Recorded information -
━━━

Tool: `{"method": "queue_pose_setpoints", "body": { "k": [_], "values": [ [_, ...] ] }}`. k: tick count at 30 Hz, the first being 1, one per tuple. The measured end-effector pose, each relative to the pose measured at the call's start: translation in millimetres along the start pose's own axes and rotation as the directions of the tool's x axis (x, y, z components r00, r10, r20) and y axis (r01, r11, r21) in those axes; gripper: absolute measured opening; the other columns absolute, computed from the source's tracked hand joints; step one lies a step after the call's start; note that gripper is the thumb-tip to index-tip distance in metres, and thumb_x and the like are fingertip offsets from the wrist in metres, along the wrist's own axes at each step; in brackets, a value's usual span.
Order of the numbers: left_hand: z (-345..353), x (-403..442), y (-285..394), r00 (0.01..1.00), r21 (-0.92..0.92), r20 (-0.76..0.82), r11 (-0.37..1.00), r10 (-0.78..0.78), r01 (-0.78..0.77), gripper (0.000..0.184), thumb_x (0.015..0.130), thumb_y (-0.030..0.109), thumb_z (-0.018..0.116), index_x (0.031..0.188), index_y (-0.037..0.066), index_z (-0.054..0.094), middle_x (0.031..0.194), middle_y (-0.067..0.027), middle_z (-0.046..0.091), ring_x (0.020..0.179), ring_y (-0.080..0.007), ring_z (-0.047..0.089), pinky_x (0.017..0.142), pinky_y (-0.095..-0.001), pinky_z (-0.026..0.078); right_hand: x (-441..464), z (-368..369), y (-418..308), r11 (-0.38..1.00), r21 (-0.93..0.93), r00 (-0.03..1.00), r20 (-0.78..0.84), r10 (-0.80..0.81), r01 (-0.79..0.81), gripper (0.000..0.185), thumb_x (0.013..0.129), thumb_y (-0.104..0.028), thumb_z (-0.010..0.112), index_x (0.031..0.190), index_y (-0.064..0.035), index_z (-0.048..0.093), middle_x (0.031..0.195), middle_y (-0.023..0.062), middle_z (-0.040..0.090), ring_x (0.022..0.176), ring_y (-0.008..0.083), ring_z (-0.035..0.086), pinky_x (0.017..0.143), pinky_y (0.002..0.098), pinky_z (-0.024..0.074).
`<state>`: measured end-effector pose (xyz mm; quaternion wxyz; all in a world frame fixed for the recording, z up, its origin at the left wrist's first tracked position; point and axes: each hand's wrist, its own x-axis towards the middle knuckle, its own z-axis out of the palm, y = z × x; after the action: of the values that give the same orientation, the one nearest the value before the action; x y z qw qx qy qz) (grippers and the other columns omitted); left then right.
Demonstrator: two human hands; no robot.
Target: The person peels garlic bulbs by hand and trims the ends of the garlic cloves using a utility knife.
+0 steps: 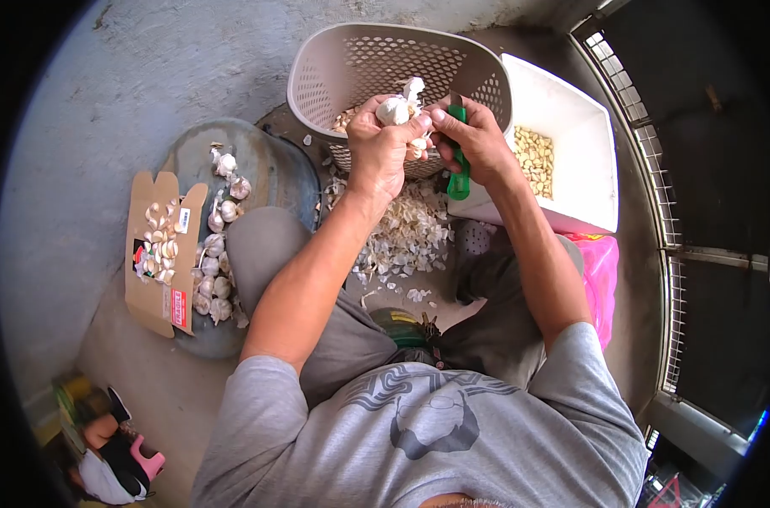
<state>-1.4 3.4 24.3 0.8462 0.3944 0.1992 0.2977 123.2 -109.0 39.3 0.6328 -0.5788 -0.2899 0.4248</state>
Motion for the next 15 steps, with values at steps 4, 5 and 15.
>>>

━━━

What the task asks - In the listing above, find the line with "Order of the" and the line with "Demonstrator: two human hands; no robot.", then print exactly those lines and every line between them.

Completed task -
Order of the numbers: left_hand: z (-345..353), x (-403..442), y (-285..394), r00 (0.01..1.00), r21 (-0.92..0.92), r20 (-0.76..0.82), r11 (-0.37..1.00), r10 (-0.78..0.78), r01 (-0.78..0.77), gripper (0.000..0.184), thumb_x (0.015..0.130), thumb_y (-0.030..0.109), thumb_z (-0.018..0.116), index_x (0.031..0.188), index_y (-0.037..0.066), index_z (-0.054..0.094), middle_x (0.031..0.194), middle_y (-0.067..0.027), middle_z (-0.046..0.091), ring_x (0.020..0.179), ring_y (-0.080..0.007), ring_z (-0.047..0.089), pinky_x (0.017..0.142), pinky_y (-0.095..-0.001), pinky_z (-0.026..0.078); right_hand: x (-441..464), z (-368..369), y (-418..308), r11 (-0.38..1.00), r21 (-0.93..0.93), r00 (-0.03..1.00), r20 (-0.78..0.84), r10 (-0.80..0.81), r01 (-0.79..0.81), gripper (0.000..0.185), thumb_x (0.013..0.129), thumb_y (-0.104..0.028), thumb_z (-0.010..0.112), index_x (0.031..0.190), index_y (-0.064..0.035), index_z (-0.048..0.093), middle_x (0.031..0.195), middle_y (-0.023..0.062), middle_z (-0.040..0.090), ring_x (0.022..0.176), ring_y (-0.008..0.083), ring_z (-0.035..0.086), pinky_x (0.017..0.143), pinky_y (0.002..0.098), pinky_z (-0.024..0.074).
`<state>`: measured end-effector pose (xyz mm; quaternion wxyz; all in a world frame fixed for the recording, z up, its origin at the left wrist's first tracked position; point and axes: each hand's wrist, its own x-axis towards the middle knuckle, its own z-axis out of the palm, y = z × x; after the action: of the values that give the same orientation, the one nearest the value before the action; x y z qw qx qy qz) (grippers and the other columns omitted); left then right.
Demonstrator: two human hands; no robot.

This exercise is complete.